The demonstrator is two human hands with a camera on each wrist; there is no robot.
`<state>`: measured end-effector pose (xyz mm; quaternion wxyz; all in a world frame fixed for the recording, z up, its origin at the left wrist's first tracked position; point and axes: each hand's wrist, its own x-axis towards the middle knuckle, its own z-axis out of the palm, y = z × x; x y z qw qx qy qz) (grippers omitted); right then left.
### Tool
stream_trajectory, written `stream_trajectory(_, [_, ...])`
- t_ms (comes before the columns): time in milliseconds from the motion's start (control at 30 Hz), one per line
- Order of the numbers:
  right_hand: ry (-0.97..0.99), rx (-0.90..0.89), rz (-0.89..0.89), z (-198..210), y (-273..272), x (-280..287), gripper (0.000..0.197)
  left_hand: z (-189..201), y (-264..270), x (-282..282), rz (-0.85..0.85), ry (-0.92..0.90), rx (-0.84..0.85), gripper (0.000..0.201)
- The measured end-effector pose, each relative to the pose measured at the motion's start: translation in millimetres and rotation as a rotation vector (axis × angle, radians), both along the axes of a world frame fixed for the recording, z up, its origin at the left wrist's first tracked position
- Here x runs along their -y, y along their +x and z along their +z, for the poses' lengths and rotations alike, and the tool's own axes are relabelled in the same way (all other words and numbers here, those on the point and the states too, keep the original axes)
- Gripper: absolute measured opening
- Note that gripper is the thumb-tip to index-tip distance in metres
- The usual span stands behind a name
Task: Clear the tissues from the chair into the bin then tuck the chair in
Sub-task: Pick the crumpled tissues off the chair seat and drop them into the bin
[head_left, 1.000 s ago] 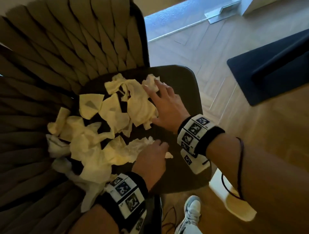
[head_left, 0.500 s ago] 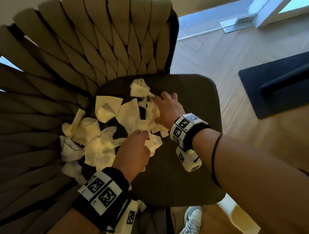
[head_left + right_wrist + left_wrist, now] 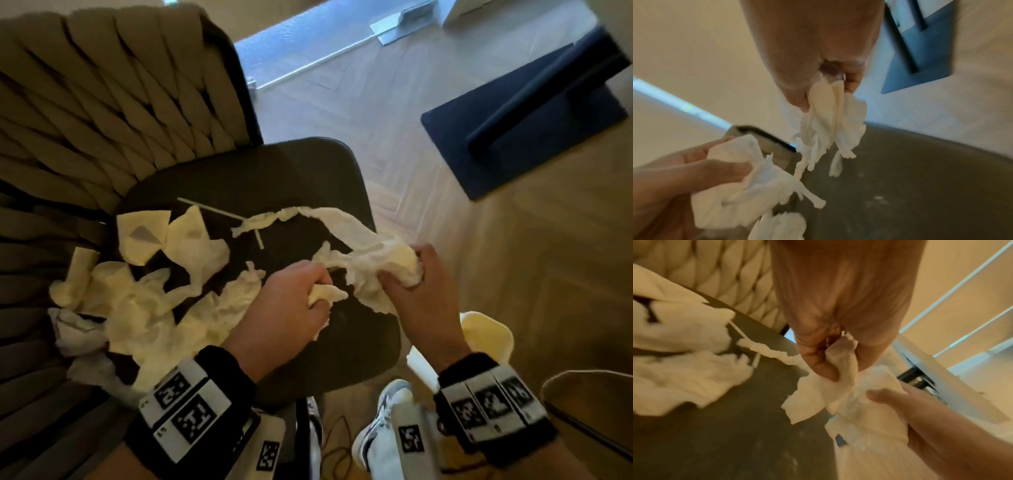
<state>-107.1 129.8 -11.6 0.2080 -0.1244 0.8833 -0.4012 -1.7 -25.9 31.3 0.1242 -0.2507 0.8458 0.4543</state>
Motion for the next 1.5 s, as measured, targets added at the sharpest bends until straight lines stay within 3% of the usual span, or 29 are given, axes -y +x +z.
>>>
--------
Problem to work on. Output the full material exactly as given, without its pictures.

Reply.
The demonstrator is two human hands with a camera on each wrist; there is no robot.
`<state>`: measured end-effector pose (xyz mm; quaternion wxyz; all in a world frame fixed for the recording, z up, its origin at the left wrist's first tracked position; point and axes: each hand's wrist, its own x-axis towards the middle knuckle, its own z-axis out of the palm, y = z × x; x y z qw qx qy qz) (grippers omitted); right then left.
### Tool
stream_trajectory, written `stream_trajectory(_, [_, ...])`
- t_ms (comes before the columns): time in milliseconds from the motion's start (control at 30 Hz), one per line
- Order of the numbers:
  right_hand: ry (-0.97..0.99), rx (-0.90..0.89), rz (-0.89..0.89), z (-198..210), y (-273..272), x (-280..287), gripper (0.000..0.197)
  left_hand: z (-189..201), y (-264..270), x (-282..282), rz (-0.85..0.85), ry (-0.92..0.90), rx (-0.84..0.85), gripper (0.000..0.201)
- The measured end-effector pose, each relative to the pose measured at the motion's start: translation in millimetres and rotation as a rotation vector (axis × angle, radians), both along the axes of a world frame fixed for the recording, z up, its origin at the left wrist's first tracked position
- Here x runs along their -y, y along their +x and z along their +z, for the poses' lengths and rotations alike, and the tool's own axes are relabelled in the same way (all other words and numbers here, those on the point and the states too, keep the original axes)
- Gripper: absolute measured opening
- Note that gripper is the thumb-tip to index-tip distance in metres
- The usual span stands behind a name
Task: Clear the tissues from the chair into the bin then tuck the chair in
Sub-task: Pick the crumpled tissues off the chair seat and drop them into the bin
[head_left, 1.000 s ago] 
[head_left, 0.500 s ago] 
[head_left + right_wrist + left_wrist, now] 
<state>-107.1 129.8 -11.6 0.2080 -0.1244 0.8833 -0.4012 -1.7 -25.9 31.3 0.1242 -0.2507 0.8458 0.4543</state>
Motion for the next 1.5 s, as measured, targets added at the sharpest bends until straight lines stay within 3% of the usual span, or 29 are given, axes -y +x +z.
>>>

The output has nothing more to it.